An epigenomic approach to identify key drivers of chronic inflammation and neuronal loss in Multiple Sclerosis

Predisposition to common diseases irrefutably depends on the complex interplay between genes and environmental factors. Despite the fact that epigenetic mechanisms (e.g. DNA methylation) control gene expression following instructions from the genome and environment, they are still virtually unexplored in diseases such as Multiple Sclerosis (MS).

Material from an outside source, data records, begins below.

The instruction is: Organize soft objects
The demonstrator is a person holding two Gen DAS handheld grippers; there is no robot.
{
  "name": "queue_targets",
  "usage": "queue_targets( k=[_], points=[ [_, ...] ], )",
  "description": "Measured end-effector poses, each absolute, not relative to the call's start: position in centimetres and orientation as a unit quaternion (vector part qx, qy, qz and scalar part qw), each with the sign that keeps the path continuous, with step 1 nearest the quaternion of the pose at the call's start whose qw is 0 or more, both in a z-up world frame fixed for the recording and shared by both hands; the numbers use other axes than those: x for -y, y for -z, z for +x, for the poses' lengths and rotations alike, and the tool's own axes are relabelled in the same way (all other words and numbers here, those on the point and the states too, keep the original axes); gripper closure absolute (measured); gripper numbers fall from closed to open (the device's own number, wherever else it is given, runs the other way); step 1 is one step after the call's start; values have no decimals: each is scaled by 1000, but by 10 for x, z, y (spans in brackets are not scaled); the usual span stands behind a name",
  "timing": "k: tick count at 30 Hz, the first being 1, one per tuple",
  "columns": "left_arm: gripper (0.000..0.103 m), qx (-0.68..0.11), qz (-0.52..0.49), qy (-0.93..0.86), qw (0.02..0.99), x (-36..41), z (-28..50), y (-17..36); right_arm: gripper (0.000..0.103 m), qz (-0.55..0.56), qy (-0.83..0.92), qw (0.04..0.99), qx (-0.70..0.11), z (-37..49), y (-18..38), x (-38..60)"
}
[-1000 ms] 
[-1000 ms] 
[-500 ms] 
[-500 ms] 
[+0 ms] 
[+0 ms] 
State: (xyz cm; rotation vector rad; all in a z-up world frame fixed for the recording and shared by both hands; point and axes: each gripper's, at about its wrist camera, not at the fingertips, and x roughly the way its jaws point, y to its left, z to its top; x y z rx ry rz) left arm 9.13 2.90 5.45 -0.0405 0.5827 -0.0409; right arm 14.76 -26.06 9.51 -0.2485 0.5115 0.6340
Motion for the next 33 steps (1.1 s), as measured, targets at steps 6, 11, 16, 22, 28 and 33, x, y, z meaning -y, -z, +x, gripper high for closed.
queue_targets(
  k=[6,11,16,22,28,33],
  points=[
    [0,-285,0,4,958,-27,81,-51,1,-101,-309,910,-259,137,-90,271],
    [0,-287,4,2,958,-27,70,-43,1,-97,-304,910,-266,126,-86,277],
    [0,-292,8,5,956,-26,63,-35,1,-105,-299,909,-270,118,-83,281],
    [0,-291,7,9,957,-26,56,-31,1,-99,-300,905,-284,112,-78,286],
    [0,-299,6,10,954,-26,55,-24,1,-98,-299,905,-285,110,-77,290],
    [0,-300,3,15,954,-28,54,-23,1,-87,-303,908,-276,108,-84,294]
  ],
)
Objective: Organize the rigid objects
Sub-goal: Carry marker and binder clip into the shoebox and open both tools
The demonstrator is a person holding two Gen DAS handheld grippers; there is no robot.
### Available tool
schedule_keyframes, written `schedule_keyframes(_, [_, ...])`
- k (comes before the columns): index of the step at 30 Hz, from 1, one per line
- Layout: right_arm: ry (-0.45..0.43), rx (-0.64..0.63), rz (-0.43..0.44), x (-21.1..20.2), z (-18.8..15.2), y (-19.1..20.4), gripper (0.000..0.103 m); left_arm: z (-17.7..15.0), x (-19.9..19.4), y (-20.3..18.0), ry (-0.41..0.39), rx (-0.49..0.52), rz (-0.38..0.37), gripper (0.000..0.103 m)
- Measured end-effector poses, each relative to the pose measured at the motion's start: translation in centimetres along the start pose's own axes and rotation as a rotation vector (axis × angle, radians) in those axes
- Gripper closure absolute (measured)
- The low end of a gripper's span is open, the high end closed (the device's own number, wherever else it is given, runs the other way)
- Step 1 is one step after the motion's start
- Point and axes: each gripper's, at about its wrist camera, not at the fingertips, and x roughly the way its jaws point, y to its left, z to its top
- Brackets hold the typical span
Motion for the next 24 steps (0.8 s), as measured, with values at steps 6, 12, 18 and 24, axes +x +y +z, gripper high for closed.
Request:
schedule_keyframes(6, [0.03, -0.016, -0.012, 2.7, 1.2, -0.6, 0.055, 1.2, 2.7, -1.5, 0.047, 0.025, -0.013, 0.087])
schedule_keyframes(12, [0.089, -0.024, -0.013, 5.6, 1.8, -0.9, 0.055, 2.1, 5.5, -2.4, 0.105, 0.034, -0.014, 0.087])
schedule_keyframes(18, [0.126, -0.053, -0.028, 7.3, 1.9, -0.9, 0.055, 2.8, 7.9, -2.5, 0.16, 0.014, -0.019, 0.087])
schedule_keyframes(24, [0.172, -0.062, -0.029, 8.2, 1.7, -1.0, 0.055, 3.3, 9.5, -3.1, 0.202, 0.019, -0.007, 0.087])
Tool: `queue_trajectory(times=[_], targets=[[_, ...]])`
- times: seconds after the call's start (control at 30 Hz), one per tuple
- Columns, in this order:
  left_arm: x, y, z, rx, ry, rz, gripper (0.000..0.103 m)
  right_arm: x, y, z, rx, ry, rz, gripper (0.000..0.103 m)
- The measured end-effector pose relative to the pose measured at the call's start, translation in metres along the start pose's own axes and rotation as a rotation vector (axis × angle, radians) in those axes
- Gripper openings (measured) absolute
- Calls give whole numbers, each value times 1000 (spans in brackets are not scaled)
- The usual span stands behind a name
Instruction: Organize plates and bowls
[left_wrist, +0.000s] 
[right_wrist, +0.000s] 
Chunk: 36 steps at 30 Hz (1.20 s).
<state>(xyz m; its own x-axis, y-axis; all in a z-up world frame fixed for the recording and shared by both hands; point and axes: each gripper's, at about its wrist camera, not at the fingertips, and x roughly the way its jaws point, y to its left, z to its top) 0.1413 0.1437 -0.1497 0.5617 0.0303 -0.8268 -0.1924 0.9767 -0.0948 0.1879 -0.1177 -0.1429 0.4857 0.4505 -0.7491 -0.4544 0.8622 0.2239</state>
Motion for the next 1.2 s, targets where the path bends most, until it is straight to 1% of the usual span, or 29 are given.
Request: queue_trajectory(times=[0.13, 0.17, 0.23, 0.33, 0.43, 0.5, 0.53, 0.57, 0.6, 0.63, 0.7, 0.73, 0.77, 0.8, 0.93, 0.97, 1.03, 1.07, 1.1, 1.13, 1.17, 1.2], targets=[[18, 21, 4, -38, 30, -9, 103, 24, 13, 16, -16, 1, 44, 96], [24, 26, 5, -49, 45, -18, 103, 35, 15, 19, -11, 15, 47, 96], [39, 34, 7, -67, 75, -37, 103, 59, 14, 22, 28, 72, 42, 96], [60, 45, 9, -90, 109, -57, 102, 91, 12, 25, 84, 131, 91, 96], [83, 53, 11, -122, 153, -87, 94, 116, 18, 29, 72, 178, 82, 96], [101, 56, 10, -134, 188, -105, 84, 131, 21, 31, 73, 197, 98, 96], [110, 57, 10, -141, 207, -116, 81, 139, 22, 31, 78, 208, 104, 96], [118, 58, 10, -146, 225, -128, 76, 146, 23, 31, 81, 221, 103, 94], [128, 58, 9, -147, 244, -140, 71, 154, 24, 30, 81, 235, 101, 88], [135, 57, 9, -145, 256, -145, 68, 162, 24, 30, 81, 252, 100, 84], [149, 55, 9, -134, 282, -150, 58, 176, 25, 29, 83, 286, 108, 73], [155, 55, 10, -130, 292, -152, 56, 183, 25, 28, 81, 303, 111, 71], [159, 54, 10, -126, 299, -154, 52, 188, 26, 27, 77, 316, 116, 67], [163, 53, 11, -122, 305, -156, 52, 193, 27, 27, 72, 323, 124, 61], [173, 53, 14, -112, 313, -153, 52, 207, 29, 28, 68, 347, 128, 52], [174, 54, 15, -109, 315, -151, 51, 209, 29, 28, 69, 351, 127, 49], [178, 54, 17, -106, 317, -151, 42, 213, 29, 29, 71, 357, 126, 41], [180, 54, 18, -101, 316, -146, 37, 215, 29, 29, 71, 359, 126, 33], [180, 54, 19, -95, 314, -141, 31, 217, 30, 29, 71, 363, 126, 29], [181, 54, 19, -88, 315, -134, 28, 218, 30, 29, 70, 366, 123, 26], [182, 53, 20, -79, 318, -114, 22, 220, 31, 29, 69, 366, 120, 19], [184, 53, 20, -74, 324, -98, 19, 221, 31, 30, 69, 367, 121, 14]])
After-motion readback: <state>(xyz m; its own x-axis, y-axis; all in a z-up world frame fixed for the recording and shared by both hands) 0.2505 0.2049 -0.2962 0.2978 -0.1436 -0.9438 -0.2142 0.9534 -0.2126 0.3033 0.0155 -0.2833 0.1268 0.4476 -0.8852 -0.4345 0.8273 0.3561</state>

We will (i) exploit epigenetic changes to learn more about the mechanisms that mediate effects of genetic and environmental factors in etiology of MS; (ii) characterize epigenetic changes that control ´aggressiveness´ of the pathogenic cells (CD4+ T cells and monocytes) and ´vulnerability´ of the target cells (neurons); (iii) define functional mechanisms of the most interesting changes; and (iv) investigate if the obtained knowledge can be used for better biomarkers and novel treatments. We will utilize unique and world-renowned clinical cohorts in combination with state-of-the-art methods to measure DNA methylation and transcription in discrete cell types, followed by functional studies in experimental models. The vital difference between genetics and epigenetics lies in the fact that epigenetic states are reversible and it is possible to alter unfavorable state towards recovery. Therefore, characterizing epigenetic mechanisms gives tremendous opportunities for better understanding and management of MS and can have important implications for other diseases with similar complex etiologies.